> [Supplied entries]
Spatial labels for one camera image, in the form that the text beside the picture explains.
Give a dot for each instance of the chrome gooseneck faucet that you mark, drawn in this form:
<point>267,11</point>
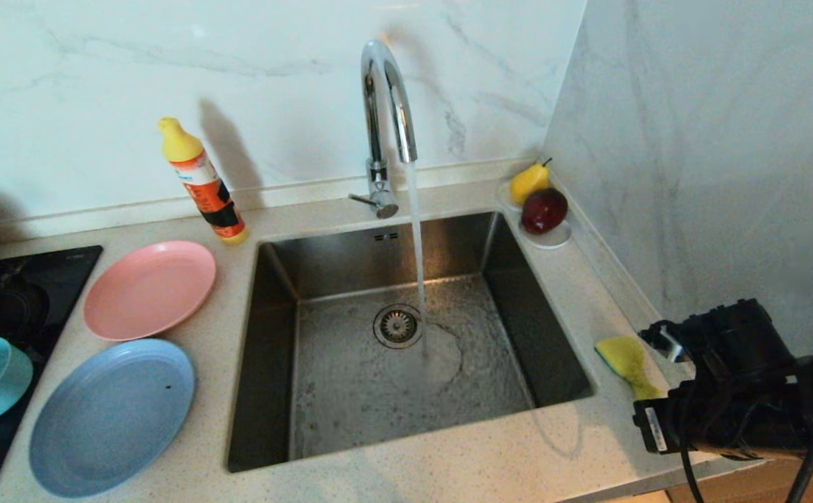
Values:
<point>377,175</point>

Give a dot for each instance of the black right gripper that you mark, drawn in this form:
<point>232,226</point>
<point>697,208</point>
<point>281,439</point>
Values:
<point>721,419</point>

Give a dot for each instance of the stainless steel sink basin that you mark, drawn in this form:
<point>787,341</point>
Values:
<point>337,412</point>

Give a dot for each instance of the yellow fish-shaped sponge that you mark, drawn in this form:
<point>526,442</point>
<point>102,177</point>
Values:
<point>623,356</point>

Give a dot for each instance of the wooden cabinet panel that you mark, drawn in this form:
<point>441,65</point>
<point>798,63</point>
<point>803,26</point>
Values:
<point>742,482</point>

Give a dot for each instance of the pink plastic plate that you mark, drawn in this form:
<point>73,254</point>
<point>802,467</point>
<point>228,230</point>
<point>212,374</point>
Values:
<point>149,290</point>

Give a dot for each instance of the orange detergent bottle yellow cap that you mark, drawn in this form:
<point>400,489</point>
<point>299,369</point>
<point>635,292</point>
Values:
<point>211,195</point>

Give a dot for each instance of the dark red apple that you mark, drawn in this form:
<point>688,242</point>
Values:
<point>544,210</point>

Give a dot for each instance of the black glass cooktop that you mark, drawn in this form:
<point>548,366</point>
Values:
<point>50,279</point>

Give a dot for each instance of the yellow pear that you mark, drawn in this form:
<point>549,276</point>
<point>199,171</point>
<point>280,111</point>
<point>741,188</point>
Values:
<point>528,183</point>

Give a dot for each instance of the small white dish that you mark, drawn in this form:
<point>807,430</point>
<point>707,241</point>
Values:
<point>554,240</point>

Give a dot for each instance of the blue plastic plate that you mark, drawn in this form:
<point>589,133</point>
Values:
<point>113,419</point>

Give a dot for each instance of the round metal drain strainer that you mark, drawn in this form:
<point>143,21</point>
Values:
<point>397,325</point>

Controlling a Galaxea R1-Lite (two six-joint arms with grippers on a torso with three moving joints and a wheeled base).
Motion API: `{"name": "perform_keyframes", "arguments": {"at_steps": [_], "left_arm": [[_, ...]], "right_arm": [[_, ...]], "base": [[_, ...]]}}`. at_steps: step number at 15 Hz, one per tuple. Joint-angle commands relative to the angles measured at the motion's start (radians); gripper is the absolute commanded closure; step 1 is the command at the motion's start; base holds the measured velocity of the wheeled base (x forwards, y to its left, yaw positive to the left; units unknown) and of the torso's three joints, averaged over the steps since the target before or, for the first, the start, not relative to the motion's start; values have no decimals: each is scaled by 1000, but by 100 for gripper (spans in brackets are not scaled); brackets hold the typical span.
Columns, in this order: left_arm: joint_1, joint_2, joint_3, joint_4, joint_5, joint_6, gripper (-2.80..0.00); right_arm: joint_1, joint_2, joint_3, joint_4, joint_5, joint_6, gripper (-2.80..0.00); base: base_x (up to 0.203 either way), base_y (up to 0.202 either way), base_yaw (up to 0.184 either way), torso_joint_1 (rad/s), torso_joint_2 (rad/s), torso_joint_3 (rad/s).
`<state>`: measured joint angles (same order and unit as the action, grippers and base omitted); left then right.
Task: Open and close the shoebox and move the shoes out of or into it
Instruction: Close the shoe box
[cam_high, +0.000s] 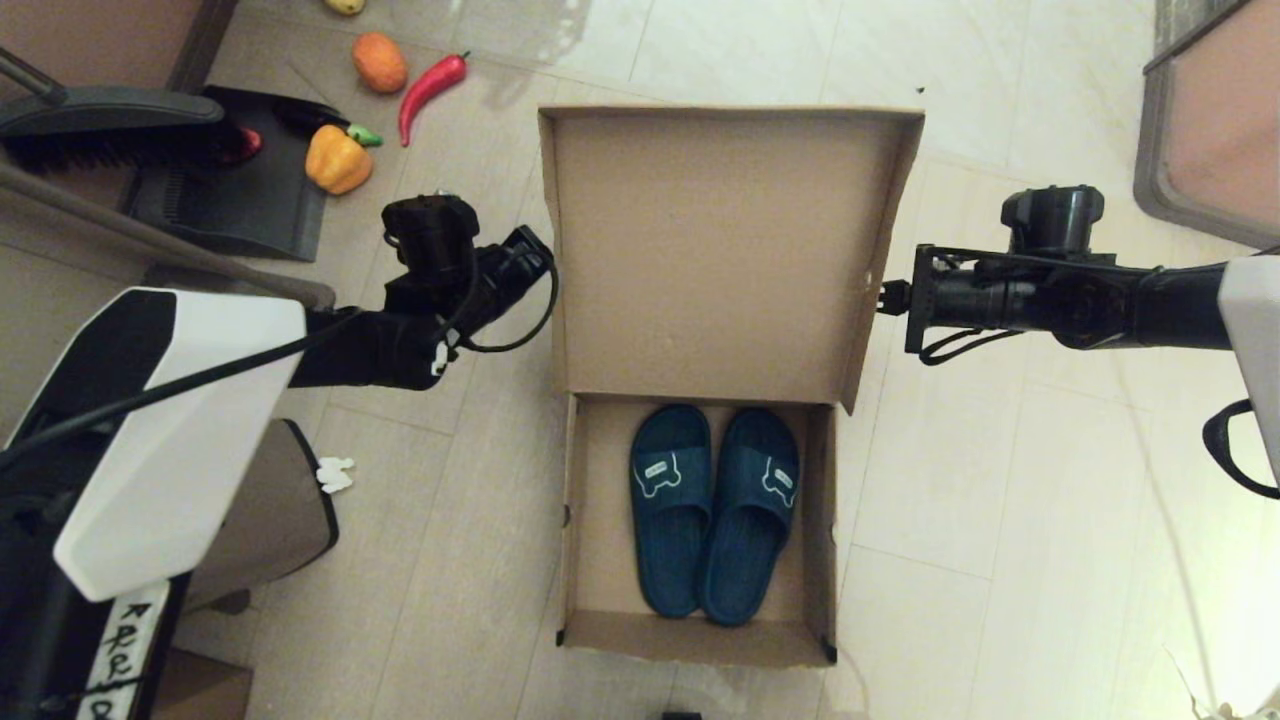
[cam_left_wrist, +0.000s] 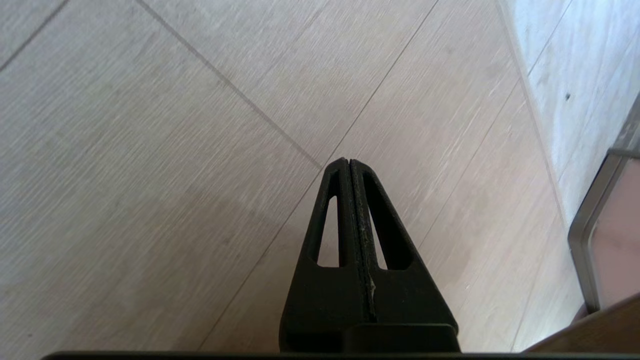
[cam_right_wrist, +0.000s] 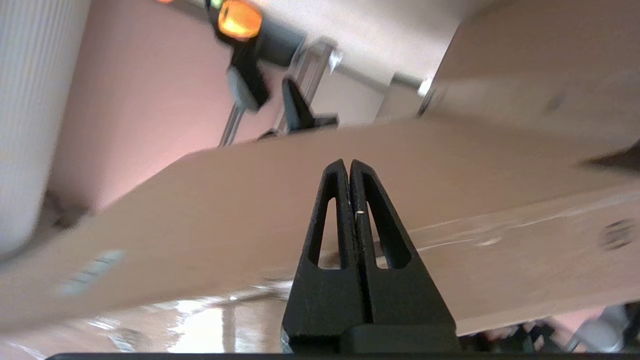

> [Required work] The expected answer is an unaltered copy of the listing, images removed.

> [Answer space]
Spatial labels for one camera image, in the form that the text beside the picture explains.
Give a dot for each instance of the chrome gooseneck faucet that you mark, drawn in this form:
<point>267,11</point>
Values:
<point>377,175</point>

Give a dot for each instance of the black right gripper that you mark, drawn in this form:
<point>232,226</point>
<point>697,208</point>
<point>281,439</point>
Values:
<point>721,419</point>

Give a dot for each instance of the stainless steel sink basin that you mark, drawn in this form:
<point>787,341</point>
Values:
<point>337,412</point>

Give a dot for each instance of the yellow fish-shaped sponge that you mark, drawn in this form:
<point>526,442</point>
<point>102,177</point>
Values:
<point>623,356</point>

Give a dot for each instance of the wooden cabinet panel that you mark, drawn in this form:
<point>441,65</point>
<point>798,63</point>
<point>803,26</point>
Values:
<point>742,482</point>

Give a dot for each instance of the pink plastic plate that you mark, drawn in this form:
<point>73,254</point>
<point>802,467</point>
<point>228,230</point>
<point>212,374</point>
Values:
<point>149,290</point>

Give a dot for each instance of the orange detergent bottle yellow cap that you mark, drawn in this form:
<point>400,489</point>
<point>299,369</point>
<point>635,292</point>
Values:
<point>211,195</point>

Give a dot for each instance of the dark red apple that you mark, drawn in this form:
<point>688,242</point>
Values:
<point>544,210</point>

Give a dot for each instance of the black glass cooktop that you mark, drawn in this form:
<point>548,366</point>
Values:
<point>50,279</point>

Give a dot for each instance of the yellow pear that you mark, drawn in this form:
<point>549,276</point>
<point>199,171</point>
<point>280,111</point>
<point>741,188</point>
Values:
<point>528,183</point>

Give a dot for each instance of the small white dish that you mark, drawn in this form:
<point>807,430</point>
<point>707,241</point>
Values:
<point>554,240</point>

Give a dot for each instance of the blue plastic plate that you mark, drawn in this form:
<point>589,133</point>
Values:
<point>113,419</point>

Give a dot for each instance of the round metal drain strainer that you mark, drawn in this form:
<point>143,21</point>
Values:
<point>397,325</point>

Controlling a Galaxea R1-Lite (two six-joint arms with grippers on a torso with three moving joints and a wheeled base).
Motion API: `{"name": "perform_keyframes", "arguments": {"at_steps": [_], "left_arm": [[_, ...]], "right_arm": [[_, ...]], "base": [[_, ...]]}}`. at_steps: step number at 15 Hz, one per tuple. Joint-angle commands relative to the angles measured at the motion's start (radians); gripper is the absolute commanded closure; step 1 is the command at the motion's start; base holds the measured velocity of the wheeled base (x forwards, y to its left, yaw positive to the left; units unknown) and of the torso's three joints, averaged over the steps since the target before or, for the first, the start, not relative to the motion's start; values have no decimals: each is scaled by 1000, but by 100 for gripper (spans in brackets are not scaled); brackets hold the typical span.
Columns, in this order: left_arm: joint_1, joint_2, joint_3, joint_4, joint_5, joint_6, gripper (-2.80..0.00); right_arm: joint_1, joint_2, joint_3, joint_4, joint_5, joint_6, gripper (-2.80..0.00); base: base_x (up to 0.203 either way), base_y (up to 0.202 either way), base_yaw (up to 0.184 either way), torso_joint_1 (rad/s), torso_joint_2 (rad/s), torso_joint_3 (rad/s).
`<state>`: measured joint angles (same order and unit as the action, grippers and base omitted); left then right.
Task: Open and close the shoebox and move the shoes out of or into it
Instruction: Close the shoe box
[cam_high, +0.000s] 
[cam_left_wrist, +0.000s] 
[cam_right_wrist, +0.000s] 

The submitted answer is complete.